___ Material supplied ___
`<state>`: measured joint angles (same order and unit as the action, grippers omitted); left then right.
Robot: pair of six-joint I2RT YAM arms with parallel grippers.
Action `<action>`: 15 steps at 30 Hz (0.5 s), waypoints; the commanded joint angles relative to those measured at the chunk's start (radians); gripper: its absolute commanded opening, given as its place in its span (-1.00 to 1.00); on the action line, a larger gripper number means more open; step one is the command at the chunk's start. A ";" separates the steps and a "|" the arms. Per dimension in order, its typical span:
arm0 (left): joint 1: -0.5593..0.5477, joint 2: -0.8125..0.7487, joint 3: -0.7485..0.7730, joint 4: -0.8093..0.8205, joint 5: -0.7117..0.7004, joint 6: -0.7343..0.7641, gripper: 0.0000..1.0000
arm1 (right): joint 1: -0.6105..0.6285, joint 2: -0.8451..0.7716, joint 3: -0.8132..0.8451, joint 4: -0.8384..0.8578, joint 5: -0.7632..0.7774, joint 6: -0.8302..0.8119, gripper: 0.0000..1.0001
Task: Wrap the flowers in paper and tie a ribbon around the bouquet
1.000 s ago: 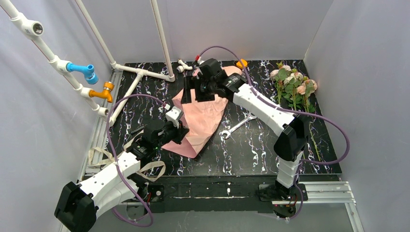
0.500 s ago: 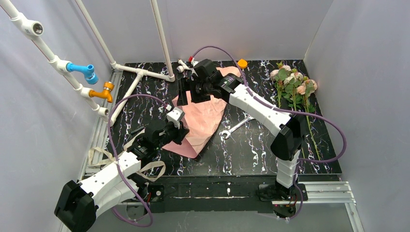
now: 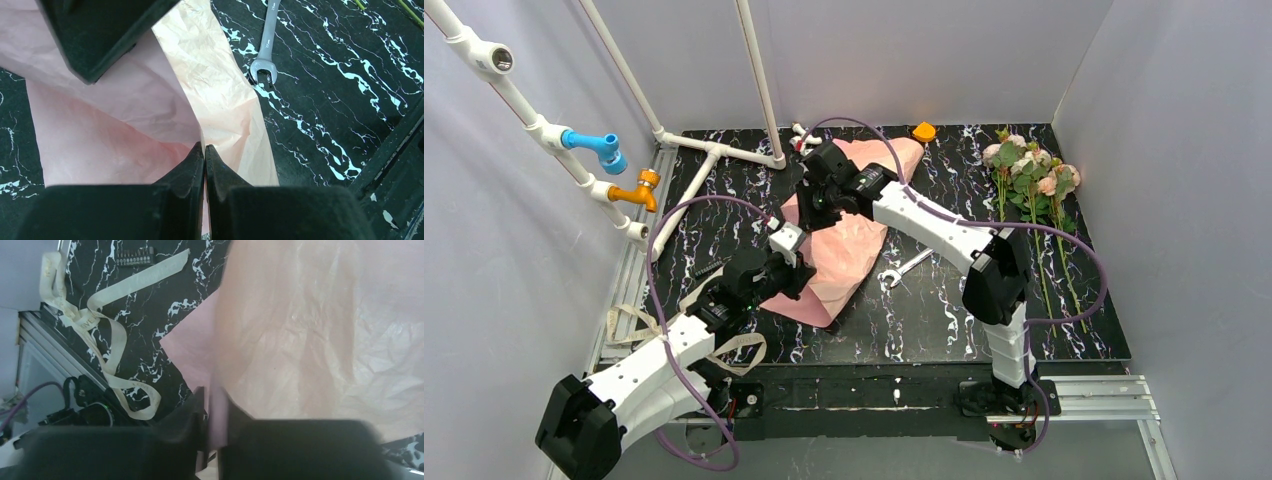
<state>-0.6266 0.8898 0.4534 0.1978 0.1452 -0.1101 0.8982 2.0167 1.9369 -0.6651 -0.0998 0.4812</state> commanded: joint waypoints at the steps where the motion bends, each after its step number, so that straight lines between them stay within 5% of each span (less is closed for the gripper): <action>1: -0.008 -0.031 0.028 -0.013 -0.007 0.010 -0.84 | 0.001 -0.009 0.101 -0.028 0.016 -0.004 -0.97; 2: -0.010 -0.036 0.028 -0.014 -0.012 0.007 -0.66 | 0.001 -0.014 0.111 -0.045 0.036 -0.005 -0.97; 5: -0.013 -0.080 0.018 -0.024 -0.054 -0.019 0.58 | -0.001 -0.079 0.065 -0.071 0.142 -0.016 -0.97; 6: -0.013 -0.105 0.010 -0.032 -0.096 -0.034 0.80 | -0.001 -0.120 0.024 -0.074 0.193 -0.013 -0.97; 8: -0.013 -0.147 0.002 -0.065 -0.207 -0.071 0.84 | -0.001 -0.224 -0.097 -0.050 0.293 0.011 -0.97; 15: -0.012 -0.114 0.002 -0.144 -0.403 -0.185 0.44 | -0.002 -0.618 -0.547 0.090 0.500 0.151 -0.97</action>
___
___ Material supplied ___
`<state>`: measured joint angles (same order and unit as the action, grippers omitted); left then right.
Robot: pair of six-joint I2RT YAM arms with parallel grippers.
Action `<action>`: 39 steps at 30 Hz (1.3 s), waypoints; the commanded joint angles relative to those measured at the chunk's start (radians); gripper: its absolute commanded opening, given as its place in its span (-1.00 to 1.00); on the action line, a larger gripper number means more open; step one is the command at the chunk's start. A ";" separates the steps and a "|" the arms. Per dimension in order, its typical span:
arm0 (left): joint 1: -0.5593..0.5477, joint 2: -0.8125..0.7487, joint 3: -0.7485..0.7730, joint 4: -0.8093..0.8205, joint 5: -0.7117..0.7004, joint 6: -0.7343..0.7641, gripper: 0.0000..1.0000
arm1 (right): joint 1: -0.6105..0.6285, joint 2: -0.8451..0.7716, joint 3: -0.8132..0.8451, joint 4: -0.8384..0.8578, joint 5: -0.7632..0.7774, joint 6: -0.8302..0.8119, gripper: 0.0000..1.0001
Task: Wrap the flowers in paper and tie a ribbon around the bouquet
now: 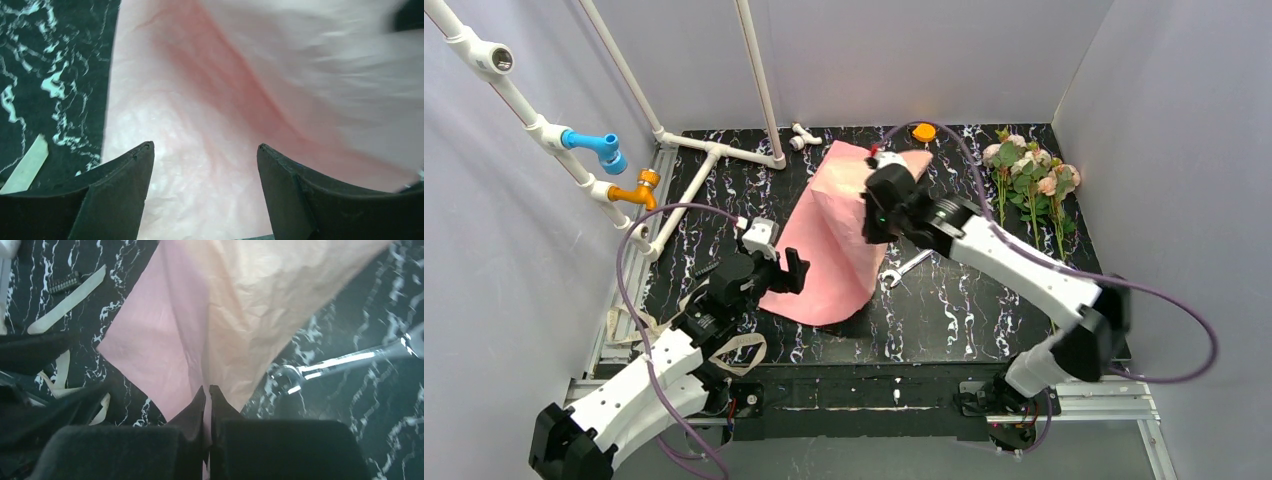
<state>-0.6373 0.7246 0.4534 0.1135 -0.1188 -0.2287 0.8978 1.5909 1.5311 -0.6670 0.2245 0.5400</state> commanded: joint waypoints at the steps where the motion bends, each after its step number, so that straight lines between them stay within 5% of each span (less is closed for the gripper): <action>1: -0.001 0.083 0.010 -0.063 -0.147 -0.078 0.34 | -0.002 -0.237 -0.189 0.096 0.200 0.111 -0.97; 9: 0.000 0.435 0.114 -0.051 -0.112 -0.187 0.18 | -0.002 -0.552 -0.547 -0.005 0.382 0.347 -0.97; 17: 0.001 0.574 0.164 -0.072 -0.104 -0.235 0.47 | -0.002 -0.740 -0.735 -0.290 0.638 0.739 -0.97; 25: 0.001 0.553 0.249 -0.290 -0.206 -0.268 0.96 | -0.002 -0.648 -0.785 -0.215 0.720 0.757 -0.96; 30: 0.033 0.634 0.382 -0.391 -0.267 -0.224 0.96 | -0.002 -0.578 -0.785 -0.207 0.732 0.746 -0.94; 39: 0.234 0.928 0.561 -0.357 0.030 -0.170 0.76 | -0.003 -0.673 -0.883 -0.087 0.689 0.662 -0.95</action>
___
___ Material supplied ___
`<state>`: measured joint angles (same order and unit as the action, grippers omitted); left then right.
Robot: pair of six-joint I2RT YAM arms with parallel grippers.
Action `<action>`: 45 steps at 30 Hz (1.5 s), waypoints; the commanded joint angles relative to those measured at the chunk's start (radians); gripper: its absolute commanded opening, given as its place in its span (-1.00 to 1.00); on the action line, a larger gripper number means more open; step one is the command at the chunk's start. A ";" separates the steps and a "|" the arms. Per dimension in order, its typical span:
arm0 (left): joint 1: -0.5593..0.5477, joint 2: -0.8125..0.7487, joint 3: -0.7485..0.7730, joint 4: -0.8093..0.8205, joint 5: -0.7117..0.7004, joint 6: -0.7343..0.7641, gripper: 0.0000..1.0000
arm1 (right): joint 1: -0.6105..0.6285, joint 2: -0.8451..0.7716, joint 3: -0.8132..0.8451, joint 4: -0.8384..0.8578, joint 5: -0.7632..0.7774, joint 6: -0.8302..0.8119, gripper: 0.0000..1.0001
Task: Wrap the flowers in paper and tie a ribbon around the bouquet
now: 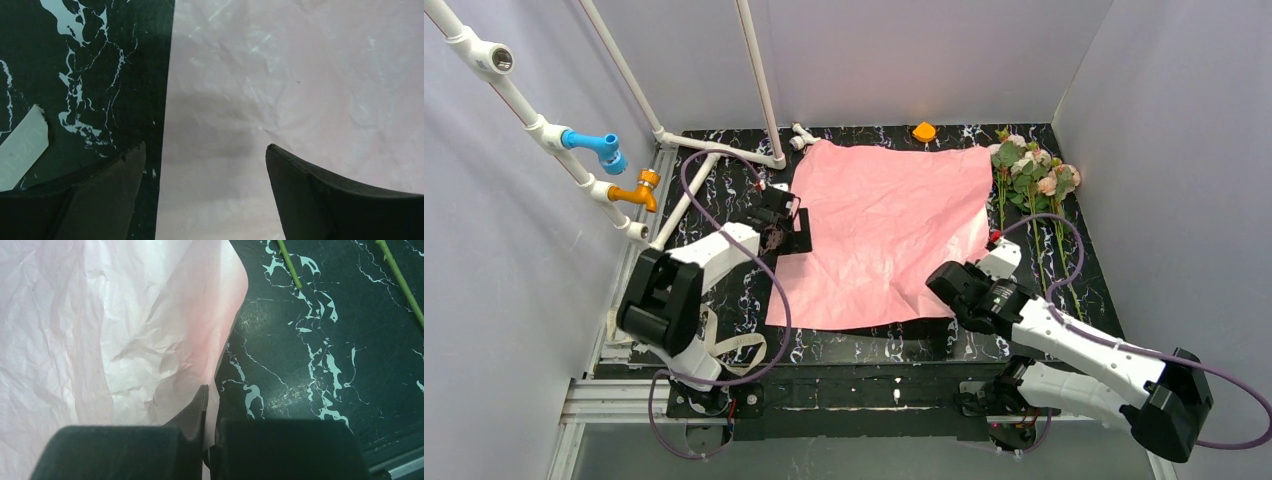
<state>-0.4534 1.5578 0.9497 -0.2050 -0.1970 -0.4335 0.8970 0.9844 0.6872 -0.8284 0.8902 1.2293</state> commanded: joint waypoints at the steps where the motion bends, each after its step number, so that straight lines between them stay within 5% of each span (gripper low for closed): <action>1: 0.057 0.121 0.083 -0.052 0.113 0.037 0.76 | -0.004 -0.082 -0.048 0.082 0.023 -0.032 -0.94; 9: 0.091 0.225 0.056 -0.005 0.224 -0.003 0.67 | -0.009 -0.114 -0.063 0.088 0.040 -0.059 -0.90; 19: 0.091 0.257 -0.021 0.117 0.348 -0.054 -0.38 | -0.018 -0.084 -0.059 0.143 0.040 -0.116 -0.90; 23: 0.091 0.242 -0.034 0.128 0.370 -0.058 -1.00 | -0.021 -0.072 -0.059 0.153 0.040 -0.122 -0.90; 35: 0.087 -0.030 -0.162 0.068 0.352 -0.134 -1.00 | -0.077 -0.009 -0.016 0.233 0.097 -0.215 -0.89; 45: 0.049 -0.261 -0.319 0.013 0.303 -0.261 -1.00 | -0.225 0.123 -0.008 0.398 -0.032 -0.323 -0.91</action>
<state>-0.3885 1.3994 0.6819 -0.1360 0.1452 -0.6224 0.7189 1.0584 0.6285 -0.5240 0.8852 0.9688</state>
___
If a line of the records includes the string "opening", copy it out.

**Solution**
Action `<action>`: 15 steps at 30 Hz (0.5 s), waypoints; the commanded joint angles relative to those measured at the chunk's start (radians); gripper: its absolute commanded opening, given as its place in its span (-1.00 to 1.00); on the action line, a larger gripper number means more open; step one is the command at the chunk's start. A ";" separates the steps and a "|" the arms. Per dimension in order, its typical span:
Action `<action>`: 39 steps at 30 Hz (1.3 s), waypoints; the commanded joint angles relative to those measured at the chunk's start (radians); gripper: its absolute commanded opening, given as its place in its span (-1.00 to 1.00); on the action line, a larger gripper number means more open; step one is the command at the chunk's start. A ";" separates the steps and a "|" the arms. Per dimension in order, its typical span:
Action `<action>`: 45 steps at 30 Hz (1.5 s), waypoints; the commanded joint angles relative to those measured at the chunk's start (radians); gripper: its absolute commanded opening, given as its place in its span (-1.00 to 1.00); on the action line, a larger gripper number means more open; step one is the command at the chunk's start. A ";" separates the steps and a "|" the arms. Per dimension in order, its typical span:

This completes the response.